[Work instructions]: List each line of the data in which the string "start" appears.
▬▬▬▬▬▬▬▬▬▬
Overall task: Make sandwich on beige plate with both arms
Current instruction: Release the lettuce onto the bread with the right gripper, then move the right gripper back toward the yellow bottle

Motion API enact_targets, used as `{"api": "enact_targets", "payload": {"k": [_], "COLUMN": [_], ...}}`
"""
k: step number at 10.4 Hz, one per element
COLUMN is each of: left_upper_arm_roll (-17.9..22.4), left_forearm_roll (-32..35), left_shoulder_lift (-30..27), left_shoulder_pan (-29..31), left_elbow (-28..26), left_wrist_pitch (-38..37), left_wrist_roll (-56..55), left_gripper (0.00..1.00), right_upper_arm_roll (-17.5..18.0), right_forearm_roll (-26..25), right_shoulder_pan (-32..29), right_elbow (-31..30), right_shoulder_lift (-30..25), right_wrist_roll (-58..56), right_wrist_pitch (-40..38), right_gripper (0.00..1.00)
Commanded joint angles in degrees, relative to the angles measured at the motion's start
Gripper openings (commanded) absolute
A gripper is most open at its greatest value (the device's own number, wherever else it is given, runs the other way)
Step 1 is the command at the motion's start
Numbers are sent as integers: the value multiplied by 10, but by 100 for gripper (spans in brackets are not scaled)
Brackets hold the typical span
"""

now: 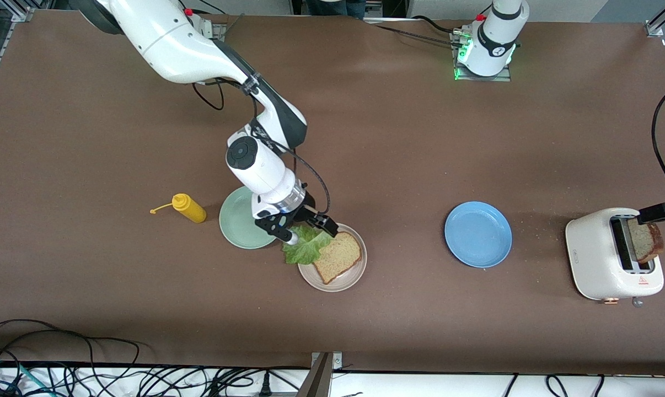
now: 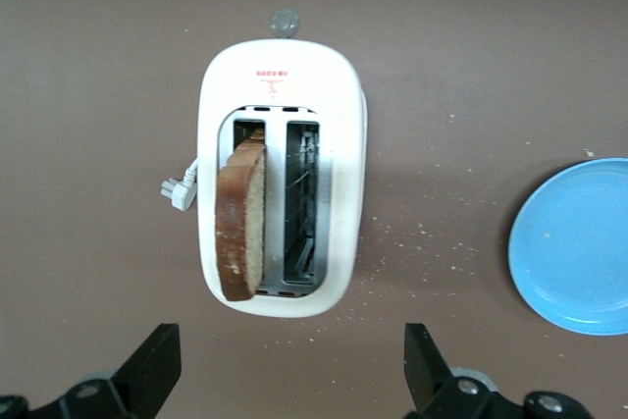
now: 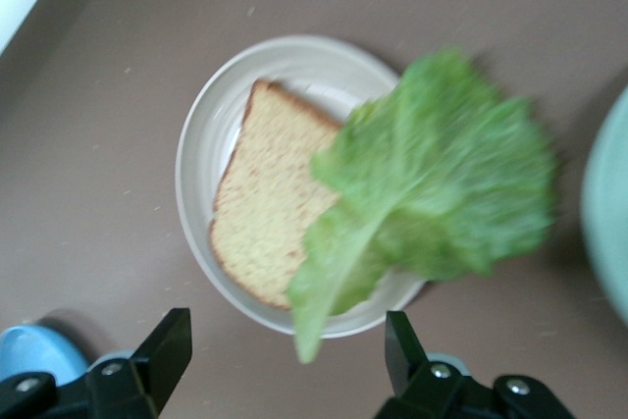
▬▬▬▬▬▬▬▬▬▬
[Output for this task]:
Commanded joint angles in degrees, relative to the angles measured at the motion's start
Step 1 is the command at the motion's start

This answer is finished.